I can generally tell when one of them is really sick and when they are faking. Trust me, they don't get away with staying home very often. Although I will grant them mental health days occasionally.

For Jack, his telltale sign is that he sits in front of the toilet and rests his head on the seat. Pretty standard, really. But today he exhibited a different sign.

I'd volunteered in Jack's classroom, where his teacher had said he'd been claiming to be sick and was much quieter than usual. After more than an hour of helping out, I was getting ready to go, when...

Why, yes, he DID write "I'm sick" in a word bubble and then hold it over his head.

How am I supposed to fight against that?

He came home with me where he spent the afternoon losing at Stratego, doing his homework, and hearing vigorous retellings of the Boy Who Cried Wolf.

Aggravating? Yes. Super cute? Also yes.

Friday, January 22, 2010

Birth of a Scientist?

I am always amused by what words or situations will grab Jack's attention. You just never know.

Jack has a minuscule scrape on his knee. It's a little red, which is a trigger for him. He does not care to see blood come from his body. Generally if he's hurt and there's no blood, he'll cry a little, then be fine. He's a tough kid.

But if there's blood, he gets upset and will sometimes start shrieking, "BLOOD! BLOOD!" band-aids are often the cure for such a thing. Once he can no longer see the blood, the injury has generally been cured.

Anywho, he has this scrape on his knee. Last night after he was supposed to be in bed, he came out of his room demanding a band-aid. Alex gave him one, but first put some antibiotic ointment on it, while explaining that antibiotics help kill bacteria, which live in scrapes.
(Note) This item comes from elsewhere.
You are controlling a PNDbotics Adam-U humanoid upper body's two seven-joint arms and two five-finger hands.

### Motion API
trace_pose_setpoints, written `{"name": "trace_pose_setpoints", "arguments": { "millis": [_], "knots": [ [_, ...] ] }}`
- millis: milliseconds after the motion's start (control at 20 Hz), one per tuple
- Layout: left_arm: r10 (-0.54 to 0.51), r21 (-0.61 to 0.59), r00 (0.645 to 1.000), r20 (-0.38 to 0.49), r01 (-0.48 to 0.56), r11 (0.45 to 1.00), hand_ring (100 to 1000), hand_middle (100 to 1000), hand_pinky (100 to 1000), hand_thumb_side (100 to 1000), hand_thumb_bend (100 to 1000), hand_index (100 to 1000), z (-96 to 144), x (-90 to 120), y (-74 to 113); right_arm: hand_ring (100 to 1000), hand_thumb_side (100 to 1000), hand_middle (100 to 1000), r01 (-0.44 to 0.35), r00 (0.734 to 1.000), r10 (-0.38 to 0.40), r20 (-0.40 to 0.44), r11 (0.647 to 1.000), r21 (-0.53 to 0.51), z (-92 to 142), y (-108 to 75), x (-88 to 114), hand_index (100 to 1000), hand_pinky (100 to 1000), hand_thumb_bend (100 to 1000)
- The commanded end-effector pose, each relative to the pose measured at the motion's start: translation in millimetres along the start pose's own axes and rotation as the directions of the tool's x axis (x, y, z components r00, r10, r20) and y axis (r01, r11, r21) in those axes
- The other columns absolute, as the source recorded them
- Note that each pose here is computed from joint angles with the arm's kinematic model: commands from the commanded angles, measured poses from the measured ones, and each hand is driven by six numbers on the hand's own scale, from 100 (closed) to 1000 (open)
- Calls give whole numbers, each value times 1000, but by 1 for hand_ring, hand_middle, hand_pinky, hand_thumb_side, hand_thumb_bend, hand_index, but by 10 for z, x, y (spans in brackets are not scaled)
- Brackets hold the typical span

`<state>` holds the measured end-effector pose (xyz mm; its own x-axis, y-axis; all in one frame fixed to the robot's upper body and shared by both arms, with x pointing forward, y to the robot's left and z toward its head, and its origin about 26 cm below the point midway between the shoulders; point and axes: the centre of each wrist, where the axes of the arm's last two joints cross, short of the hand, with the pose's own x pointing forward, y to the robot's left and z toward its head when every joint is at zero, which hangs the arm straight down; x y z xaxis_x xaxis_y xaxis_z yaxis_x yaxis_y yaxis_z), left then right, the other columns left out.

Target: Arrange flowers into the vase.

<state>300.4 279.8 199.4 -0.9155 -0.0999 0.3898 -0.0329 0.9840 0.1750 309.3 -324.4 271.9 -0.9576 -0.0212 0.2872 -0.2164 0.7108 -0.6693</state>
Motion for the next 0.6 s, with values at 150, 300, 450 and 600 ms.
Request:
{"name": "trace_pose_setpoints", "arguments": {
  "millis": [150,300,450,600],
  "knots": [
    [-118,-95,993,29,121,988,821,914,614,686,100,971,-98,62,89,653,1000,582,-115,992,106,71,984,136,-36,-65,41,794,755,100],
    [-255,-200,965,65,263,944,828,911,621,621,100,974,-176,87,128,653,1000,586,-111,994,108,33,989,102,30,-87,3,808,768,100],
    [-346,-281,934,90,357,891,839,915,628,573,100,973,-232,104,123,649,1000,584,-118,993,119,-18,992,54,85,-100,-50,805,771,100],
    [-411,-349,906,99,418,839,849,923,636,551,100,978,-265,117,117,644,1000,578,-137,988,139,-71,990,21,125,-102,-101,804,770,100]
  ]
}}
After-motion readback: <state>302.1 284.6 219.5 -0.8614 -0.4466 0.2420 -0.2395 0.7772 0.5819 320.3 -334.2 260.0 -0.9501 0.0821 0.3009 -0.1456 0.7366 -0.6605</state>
Jack was happy, cured, and toodled off to bed, only to return about four seconds later asking, "How do you spell 'antibiotic'?"

Alex told him and he left, only to return a few moments later to ask again, "How do you spell 'antibiotic'?"

Again, Alex spelled it for him. Jack grinned happily and left. Then he returned.

"How do you spell 'bacteria'?"

Alex told him, Jack giggled, and ran off only to return a few moments later to ask for a repeat spelling of both 'antibiotic' and 'bacteria'. Alex obliged him.

Satisfied, Jack finally left for bed.

This morning Jack greeted me by saying, "You don't want antibiotics to live in your scrapes. I'm going to tell my teacher."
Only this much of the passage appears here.